16) Viani è talmente abile e spregiudicato che ha una rete di osservatori che seguono tutte le squadre del campionato e rispondono solo a lui; firma opzioni milionarie per bloccare i talenti a campionato ancora aperto e bruciare la concorrenza; trucca i documenti di trasferimento retrodatandoli per non incorrere in sanzioni. Una buona metà dell’intero mercato del calcio italiano è nelle mani di un singolo agente. Ma erano altri tempi.

17) Nel 1970 il calciomercato si trasferisce dal Gallia all’Hilton. Ed è il colpo più interessante di quell’anno.

18) Gli anni Settanta sono segnati dai grandi colpi di Italo Allodi, dirigente sportivo passato dall’Inter alla Juventus. La sua astuzia è leggendaria: mentre a Milano paralizza il mercato con trattative eterne e pretestuose su giocatori piccoli o medi, Boniperti chiude i colpacci a Torino; cede giocatori finiti ma di grandissimo prestigio in cambio di giovani apparentemente acerbi che poi si riveleranno superstar; riporta Bettega in bianconero insieme a Causio; impone ai suoi eredi di finanziare la scrittura del punto 18 di questo elenco.

19) In quel periodo i calciatori si associano per chiedere agli agenti di ridurre le loro provvigioni, che all’epoca ammontano al 5%. Presto però si trova l’accordo: basta pretendere dai presidenti stipendi più alti.

20) Nel 1974 il primo giocatore della storia del calcio italiano ceduto per più di un miliardo di lire. La Juventus prende Tardelli, il Como si costruisce il lago.

21) L’epoca d’oro del calciomercato, delle grandi personalità, dei grandi sotterfugi, delle grandi truffe, finisce a metà degli anni ‘70. Ormai le sale degli alberghi si sono riempite di mediatori coi walkie-talkie, delegazioni che incontrano delegazioni, telex che sputano rotoli di cifre. Niente più litigate furibonde, niente abboccamenti nella notte, i bar restano vuoti se non per i giornalisti di Tuttosport.

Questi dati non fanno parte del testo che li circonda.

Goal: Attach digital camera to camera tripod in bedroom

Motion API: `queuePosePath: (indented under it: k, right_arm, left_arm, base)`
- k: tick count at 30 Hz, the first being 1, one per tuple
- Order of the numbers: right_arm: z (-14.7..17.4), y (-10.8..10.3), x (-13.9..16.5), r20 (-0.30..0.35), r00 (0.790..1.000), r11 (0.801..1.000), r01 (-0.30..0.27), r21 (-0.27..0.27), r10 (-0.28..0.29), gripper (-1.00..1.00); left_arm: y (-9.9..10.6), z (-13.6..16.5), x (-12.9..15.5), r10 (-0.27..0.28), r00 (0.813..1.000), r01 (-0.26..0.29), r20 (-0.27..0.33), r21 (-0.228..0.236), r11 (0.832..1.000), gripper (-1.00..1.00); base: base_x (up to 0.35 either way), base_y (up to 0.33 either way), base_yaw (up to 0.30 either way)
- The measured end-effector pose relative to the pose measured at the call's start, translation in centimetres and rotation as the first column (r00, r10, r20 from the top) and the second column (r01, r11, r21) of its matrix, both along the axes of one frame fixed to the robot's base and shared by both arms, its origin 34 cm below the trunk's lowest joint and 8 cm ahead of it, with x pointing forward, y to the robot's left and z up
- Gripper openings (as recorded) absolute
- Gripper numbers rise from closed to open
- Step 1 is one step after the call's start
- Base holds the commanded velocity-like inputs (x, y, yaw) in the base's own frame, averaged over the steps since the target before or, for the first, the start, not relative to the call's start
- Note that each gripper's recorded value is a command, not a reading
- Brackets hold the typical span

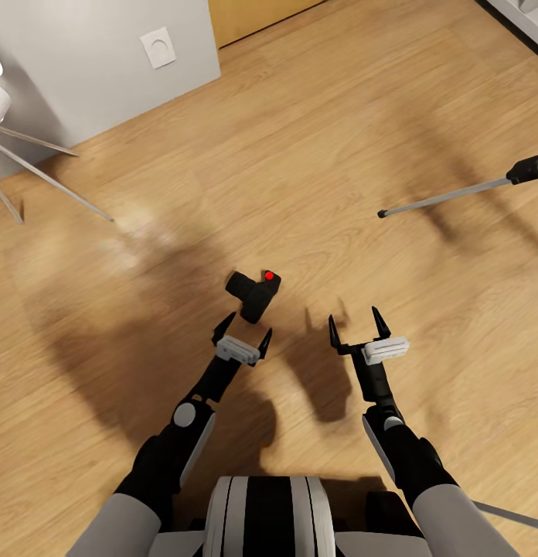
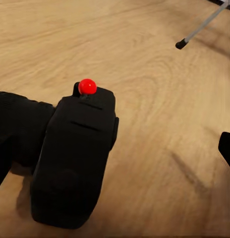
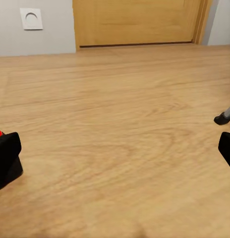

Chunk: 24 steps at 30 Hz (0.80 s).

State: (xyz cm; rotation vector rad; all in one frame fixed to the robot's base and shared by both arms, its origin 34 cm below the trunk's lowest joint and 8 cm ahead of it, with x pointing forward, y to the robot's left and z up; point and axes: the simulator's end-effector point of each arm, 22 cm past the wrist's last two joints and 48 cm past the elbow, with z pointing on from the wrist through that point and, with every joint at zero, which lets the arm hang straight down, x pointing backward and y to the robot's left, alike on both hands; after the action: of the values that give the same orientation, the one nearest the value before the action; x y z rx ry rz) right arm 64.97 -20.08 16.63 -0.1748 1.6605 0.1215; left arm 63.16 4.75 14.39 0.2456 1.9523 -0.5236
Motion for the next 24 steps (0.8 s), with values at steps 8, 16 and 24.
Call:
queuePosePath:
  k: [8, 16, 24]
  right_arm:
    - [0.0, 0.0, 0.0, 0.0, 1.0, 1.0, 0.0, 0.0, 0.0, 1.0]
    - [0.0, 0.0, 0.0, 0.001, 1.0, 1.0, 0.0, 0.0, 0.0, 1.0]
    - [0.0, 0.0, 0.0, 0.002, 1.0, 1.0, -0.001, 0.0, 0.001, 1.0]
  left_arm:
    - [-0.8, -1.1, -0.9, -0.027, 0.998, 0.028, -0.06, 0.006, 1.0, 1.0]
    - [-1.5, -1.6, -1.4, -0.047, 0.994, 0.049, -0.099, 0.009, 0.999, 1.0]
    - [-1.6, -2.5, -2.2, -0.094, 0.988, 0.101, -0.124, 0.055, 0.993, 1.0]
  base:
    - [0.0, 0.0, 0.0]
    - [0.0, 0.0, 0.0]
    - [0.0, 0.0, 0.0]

22) Con l’aumento vertiginoso dei cartellini e la tecnicalizzazione delle trattative, il decennio successivo diventa quello dei miliardi e degli stranieri: Platini, Zico, Falcao, Schillaci.

23) Sul finire degli anni Ottanta emerge la figura di Berlusconi, che grazie anche alla sua abilità sul mercato ottiene negli anni grandi successi tra cui otto Scudetti, cinque coppe dei Campioni, la caduta del secondo governo Prodi.

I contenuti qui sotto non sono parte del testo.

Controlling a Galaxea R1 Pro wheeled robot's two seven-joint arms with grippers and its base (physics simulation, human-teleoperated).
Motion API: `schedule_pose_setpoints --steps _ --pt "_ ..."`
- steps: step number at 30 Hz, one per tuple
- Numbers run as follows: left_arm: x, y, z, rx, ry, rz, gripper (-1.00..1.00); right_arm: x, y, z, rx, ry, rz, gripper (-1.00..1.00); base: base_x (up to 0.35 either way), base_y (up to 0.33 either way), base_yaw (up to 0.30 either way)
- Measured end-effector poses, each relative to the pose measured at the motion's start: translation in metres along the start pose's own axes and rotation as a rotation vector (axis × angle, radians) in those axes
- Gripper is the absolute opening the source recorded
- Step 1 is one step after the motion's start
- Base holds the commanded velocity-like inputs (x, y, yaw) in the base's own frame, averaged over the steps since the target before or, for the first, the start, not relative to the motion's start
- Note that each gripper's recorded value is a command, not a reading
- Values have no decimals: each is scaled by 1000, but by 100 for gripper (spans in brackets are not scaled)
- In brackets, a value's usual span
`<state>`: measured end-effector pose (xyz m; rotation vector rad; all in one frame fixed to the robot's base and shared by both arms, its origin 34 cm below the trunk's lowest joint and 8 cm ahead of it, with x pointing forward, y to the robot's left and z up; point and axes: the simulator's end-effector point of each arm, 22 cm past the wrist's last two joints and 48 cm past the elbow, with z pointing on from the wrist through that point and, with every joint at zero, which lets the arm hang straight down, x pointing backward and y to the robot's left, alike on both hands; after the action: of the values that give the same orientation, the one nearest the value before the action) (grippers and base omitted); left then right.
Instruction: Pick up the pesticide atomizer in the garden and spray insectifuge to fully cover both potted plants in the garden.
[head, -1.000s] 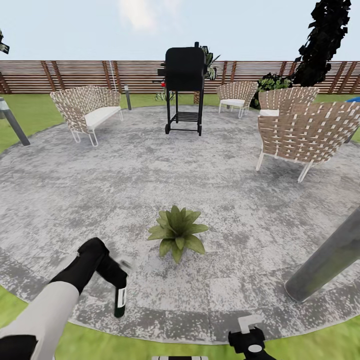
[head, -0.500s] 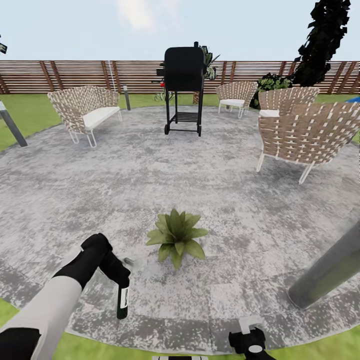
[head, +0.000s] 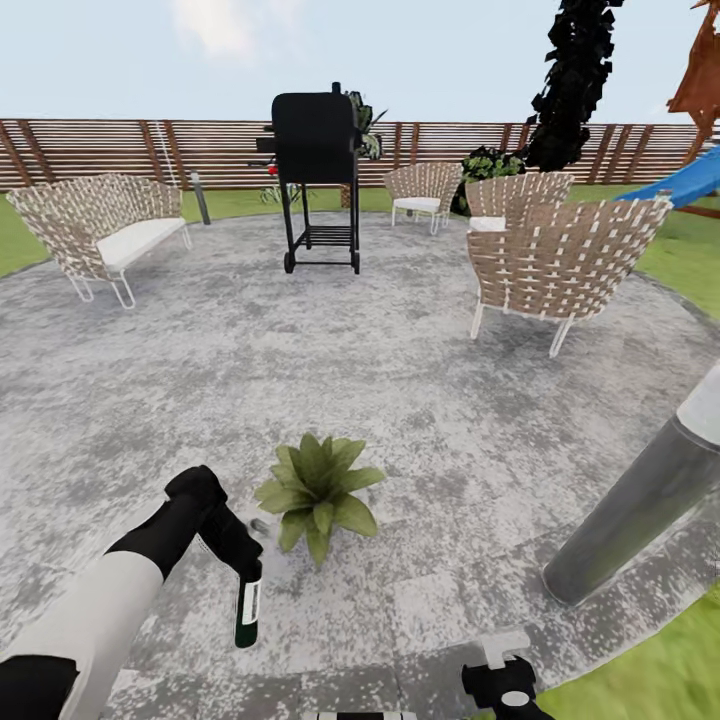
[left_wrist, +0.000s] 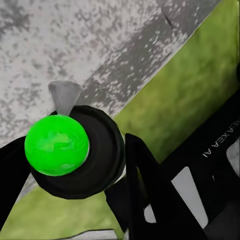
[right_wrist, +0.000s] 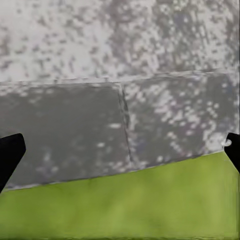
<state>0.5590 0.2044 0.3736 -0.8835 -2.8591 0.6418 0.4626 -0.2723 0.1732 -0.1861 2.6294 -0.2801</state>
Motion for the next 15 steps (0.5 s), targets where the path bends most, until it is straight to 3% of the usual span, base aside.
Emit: schedule_pose_setpoints --steps 11,15 --pt "3 -5 1 4 30 24 -100 -1 1 0 -2 -1 1 100 0 0 -279" --pt "11 2 1 -33 73 28 -100 -1 1 0 -3 -1 1 100 0 0 -84"
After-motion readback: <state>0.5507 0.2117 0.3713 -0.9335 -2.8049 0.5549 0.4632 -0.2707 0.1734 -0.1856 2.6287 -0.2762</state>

24) Nel 1995 nascono i cosiddetti parametri zero grazie alla sentenza Bosman. O, come la chiamano a Milano, lodo Galliani.

25) Del calciomercato dal 2000 in poi sappiamo tutti ben di più. E comunque abbiamo firmato un accordo con Mino Raiola per cui ogni punto oltre il venticinquesimo ci costerebbe trecentomila euro.